15 Oct A Brief Lessons on Dolphins
Dolphins have long been a favorite cetacean animal amongst children and adults alike. Dolphins are a fan favorite due to their friendly faces and fantastic ocean acrobatics as they demonstrate grace, beauty, and agility. But aside from their frivolity, dolphins are also famous amongst humans because of their curiosity and intelligence. It is believed that no other animal can boast the same brightness as that of a dolphin.
It’s hard to find a human that isn’t mesmerized when watching a dolphin race through the water, often hitting speeds of over 20 miles per hour. Dolphins love to play in the wake of boats or ships. Whether it is for fun, communicating, or shaking off an annoying parasite, we may never know. But one thing is for sure; it is quite a joy watching these fantastic creatures in their natural habitat.
Know your dolphins
At this time, there have been an estimated 49 dolphin and porpoise species across the world’s oceans, seas, and rivers. The oceanic family is the largest, with 38 different species. The river family of dolphins boasts four species, and there are seven species of porpoises. All species of dolphins and porpoises are recognizable by their curved mouths, making it appear that they are always smiling.

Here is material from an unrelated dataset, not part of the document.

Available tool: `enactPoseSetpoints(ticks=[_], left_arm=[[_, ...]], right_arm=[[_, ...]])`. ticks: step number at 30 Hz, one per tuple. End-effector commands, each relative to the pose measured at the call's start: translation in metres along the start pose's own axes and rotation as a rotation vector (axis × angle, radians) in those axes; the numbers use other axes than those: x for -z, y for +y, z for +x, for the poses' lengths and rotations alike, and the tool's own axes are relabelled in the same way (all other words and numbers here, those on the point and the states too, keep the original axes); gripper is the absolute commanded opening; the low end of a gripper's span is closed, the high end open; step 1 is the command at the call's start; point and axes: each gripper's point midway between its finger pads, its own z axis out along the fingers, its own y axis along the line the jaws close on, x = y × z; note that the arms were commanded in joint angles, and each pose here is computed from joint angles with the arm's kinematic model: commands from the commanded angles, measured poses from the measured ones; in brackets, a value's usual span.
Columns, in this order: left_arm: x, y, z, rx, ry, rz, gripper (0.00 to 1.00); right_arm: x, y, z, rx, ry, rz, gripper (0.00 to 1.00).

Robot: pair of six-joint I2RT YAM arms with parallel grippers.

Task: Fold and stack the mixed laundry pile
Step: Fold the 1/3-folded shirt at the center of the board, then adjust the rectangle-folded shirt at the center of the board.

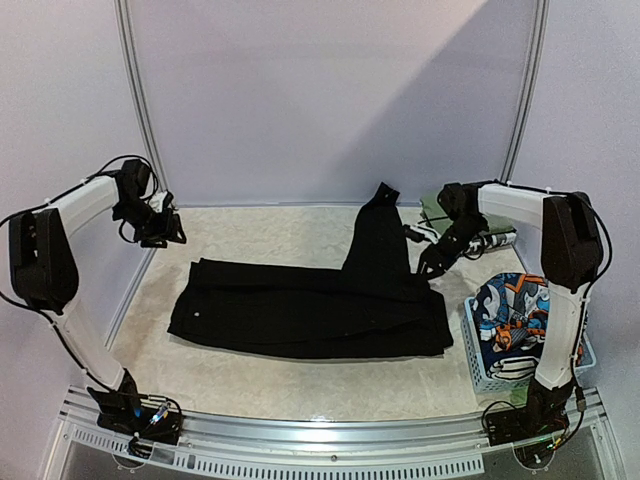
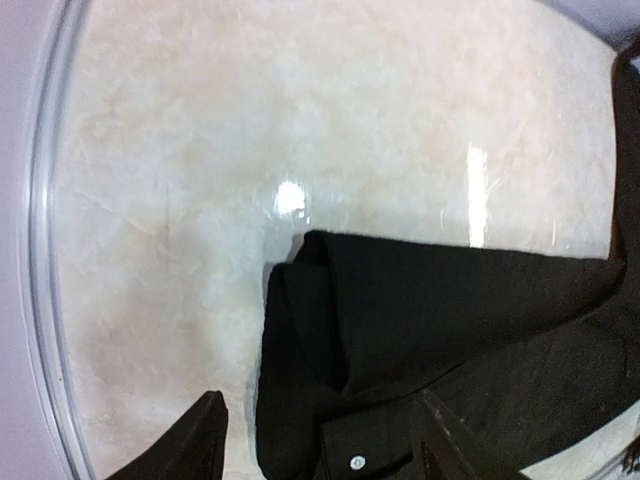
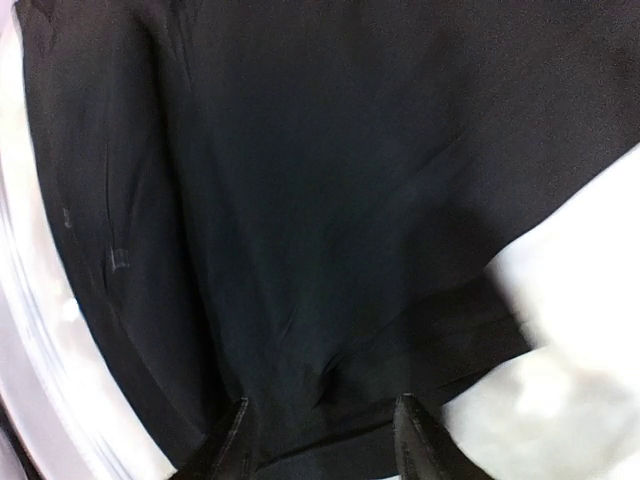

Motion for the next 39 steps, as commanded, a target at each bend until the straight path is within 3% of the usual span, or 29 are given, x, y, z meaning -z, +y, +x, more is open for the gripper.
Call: enactPoseSetpoints(ticks=[1,4,6,9,13,19,24,32,39], left_arm=[[0.025,-0.02,-0.047,-0.095,-0.219,-0.092,0.7],[0.035,-0.031,-0.065,-0.099,-0.353,-0.171,0.87],[0.038,-0.044,-0.071,-0.083,-0.412,-0.175,0.93],[0.032,-0.071,-0.073,-0.098,-0.44,-0.132,0.93],[0.011,-0.113,-0.065,-0.133,-0.405,-0.047,0.94],[-0.008,-0.174,-0.045,-0.173,-0.373,0.076,0.94],[-0.014,-0.203,-0.028,-0.208,-0.348,0.113,0.93],[-0.006,-0.241,0.001,-0.255,-0.312,0.204,0.91],[0.016,-0.257,0.016,-0.281,-0.302,0.235,0.89]], right_arm=[[0.043,-0.024,-0.058,-0.06,-0.211,0.11,0.53],[0.056,-0.056,-0.085,-0.17,-0.308,0.169,0.58],[0.062,-0.072,-0.101,-0.22,-0.35,0.181,0.59],[0.06,-0.099,-0.126,-0.231,-0.387,0.222,0.6],[0.051,-0.127,-0.151,-0.258,-0.427,0.247,0.71],[0.009,-0.154,-0.154,-0.406,-0.427,0.206,0.85],[-0.011,-0.172,-0.154,-0.53,-0.449,0.203,0.88],[-0.042,-0.189,-0.165,-0.606,-0.502,0.126,0.79],[-0.072,-0.188,-0.173,-0.68,-0.529,-0.023,0.6]])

Oceanic dolphins are considered marine mammals, and as their name implies, they live in the ocean or within the brackish waters along the oceanic coasts. River dolphins, such as the South Asian and Amazon dolphins, live in freshwater streams and rivers.
The Atlantic bottlenose dolphin, which is commonly found in the Murrells Inlet and is famous for those taking a dolphin cruise in Murrells Inlet, has an overall height of 2’1″-2’11” and body length of 10′-14′. Bottlenose dolphins weigh between 300-1,400 pounds and typically live for 20 to 30 years. The orca, otherwise known as a killer whale, is a dolphin species and can grow to be over 30 feet long. The smallest dolphin, known as the Maui dolphin, is only five feet long, making it very small in comparison.
What do dolphins eat?
As cute and majestic as they may be, dolphins are predators. As such, they feed on a wide variety of fish, squid, and shrimp. Depending on the species of dolphin, their diet will vary. Further, dolphins tend to have preferences for certain species of fish for their daily feedings.
Dolphins track their prey by using internal echolocation, a built-in sonar system that bounces sound waves off their various targets. The soundwaves inform the dolphin as to the prey’s location, size, and shape.
How do dolphins behave and reproduce?
If you are fortunate enough to participate in a dolphin cruise on Murrells Inlet, you will likely learn from your guide that dolphins communicate with squeaks, whistles, and clicks. If you have ever attended a dolphin show at your local zoo or an aquarium, you may have heard some of these dolphin sounds. These sounds that you are hearing or may be fortunate enough to hear on your dolphin sightseeing cruise are how dolphins communicate with one another.
Similar to humans, dolphins are warm-blooded and nurse their young. However, dolphins are not monogamous creatures and often have more than one mate. They produce single offspring per pregnancy, and the young dolphin will stay with its mother for up to six years, based on dolphin species.
Do dolphins experience threats?
Unfortunately, dolphins have been subject to hunters for centuries, often for their meat and fat. Today, however, dolphins face danger from the threat of commercial fishing nets. As dolphins are air-breathing mammals, they must rise to the service every eight to ten minutes to breathe.
Freshwater dolphins also face the threat of dams and degrading habitats. Today, it is estimated that whaling and other natural and human influences have led to the danger of extinction for sixteen species of whales and dolphins.